Exercise brief
Every line from the beginning of the data through the line containing "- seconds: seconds" should be reproduced exactly, and no further lines should be output.

Data excerpt

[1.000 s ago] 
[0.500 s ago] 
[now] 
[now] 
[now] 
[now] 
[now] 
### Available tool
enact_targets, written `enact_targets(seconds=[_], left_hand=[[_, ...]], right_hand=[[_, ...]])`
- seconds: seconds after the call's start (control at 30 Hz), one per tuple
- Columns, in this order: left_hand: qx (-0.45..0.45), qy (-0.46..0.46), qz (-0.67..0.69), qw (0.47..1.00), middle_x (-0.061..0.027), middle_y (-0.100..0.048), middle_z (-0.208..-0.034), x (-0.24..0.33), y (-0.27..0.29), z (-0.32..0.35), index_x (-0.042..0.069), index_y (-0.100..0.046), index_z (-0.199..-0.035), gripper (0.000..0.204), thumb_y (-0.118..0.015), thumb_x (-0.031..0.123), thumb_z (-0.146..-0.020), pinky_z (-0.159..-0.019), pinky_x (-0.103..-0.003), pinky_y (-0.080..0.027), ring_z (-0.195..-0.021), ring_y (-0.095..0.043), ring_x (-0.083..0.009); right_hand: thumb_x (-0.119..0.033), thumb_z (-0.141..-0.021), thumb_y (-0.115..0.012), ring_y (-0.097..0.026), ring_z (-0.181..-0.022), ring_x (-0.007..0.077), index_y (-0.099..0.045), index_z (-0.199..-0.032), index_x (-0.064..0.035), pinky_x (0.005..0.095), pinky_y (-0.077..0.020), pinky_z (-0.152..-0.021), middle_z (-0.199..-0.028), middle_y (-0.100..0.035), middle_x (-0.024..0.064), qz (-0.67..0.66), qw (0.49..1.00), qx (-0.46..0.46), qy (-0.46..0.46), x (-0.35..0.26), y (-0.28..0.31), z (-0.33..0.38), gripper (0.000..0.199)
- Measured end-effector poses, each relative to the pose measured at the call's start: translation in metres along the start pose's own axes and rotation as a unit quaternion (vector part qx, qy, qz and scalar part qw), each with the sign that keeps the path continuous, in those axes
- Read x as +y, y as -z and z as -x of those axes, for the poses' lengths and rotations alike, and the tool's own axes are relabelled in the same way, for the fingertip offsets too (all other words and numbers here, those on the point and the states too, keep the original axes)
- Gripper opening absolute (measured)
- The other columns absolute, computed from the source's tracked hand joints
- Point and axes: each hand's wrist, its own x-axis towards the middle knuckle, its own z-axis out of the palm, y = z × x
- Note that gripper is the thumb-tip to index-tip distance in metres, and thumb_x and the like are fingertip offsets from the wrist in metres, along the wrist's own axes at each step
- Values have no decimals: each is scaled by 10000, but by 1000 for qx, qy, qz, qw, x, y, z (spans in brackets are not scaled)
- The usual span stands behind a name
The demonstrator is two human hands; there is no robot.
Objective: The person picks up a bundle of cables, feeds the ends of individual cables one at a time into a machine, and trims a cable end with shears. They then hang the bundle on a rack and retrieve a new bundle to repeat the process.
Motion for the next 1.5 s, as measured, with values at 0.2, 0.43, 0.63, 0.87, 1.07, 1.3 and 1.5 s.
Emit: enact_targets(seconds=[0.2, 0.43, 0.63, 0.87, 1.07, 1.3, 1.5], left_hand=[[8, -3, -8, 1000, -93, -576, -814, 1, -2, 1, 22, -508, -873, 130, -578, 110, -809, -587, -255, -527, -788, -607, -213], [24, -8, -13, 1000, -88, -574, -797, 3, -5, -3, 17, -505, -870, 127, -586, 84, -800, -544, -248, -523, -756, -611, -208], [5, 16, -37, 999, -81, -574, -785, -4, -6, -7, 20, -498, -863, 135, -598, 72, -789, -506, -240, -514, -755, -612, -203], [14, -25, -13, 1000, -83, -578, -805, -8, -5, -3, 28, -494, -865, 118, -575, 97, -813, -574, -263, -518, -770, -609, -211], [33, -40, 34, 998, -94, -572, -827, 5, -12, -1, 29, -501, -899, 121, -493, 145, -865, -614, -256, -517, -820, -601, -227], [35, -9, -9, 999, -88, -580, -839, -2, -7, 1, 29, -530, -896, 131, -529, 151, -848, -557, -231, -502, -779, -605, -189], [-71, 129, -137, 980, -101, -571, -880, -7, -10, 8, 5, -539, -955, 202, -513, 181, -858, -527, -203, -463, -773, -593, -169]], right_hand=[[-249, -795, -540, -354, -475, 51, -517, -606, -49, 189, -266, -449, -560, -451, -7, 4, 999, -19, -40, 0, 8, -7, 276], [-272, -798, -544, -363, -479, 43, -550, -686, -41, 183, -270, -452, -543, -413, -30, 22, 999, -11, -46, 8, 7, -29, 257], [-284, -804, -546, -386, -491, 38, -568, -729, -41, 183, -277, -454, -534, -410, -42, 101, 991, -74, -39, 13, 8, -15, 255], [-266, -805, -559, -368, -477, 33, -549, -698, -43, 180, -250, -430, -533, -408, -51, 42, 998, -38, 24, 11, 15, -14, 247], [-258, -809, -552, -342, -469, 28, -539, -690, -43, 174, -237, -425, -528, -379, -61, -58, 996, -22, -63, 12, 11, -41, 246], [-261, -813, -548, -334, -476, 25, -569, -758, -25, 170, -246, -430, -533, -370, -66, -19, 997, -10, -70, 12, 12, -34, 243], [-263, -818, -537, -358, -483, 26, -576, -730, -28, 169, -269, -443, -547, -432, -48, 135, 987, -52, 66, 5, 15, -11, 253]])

Exercise response
[1.000 s ago] 
[0.500 s ago] 
[now] 
[now] 
[now] 
[now] 
[now] 
### Available tool
enact_targets, written `enact_targets(seconds=[_], left_hand=[[_, ...]], right_hand=[[_, ...]])`
- seconds: seconds after the call's start (control at 30 Hz), one per tuple

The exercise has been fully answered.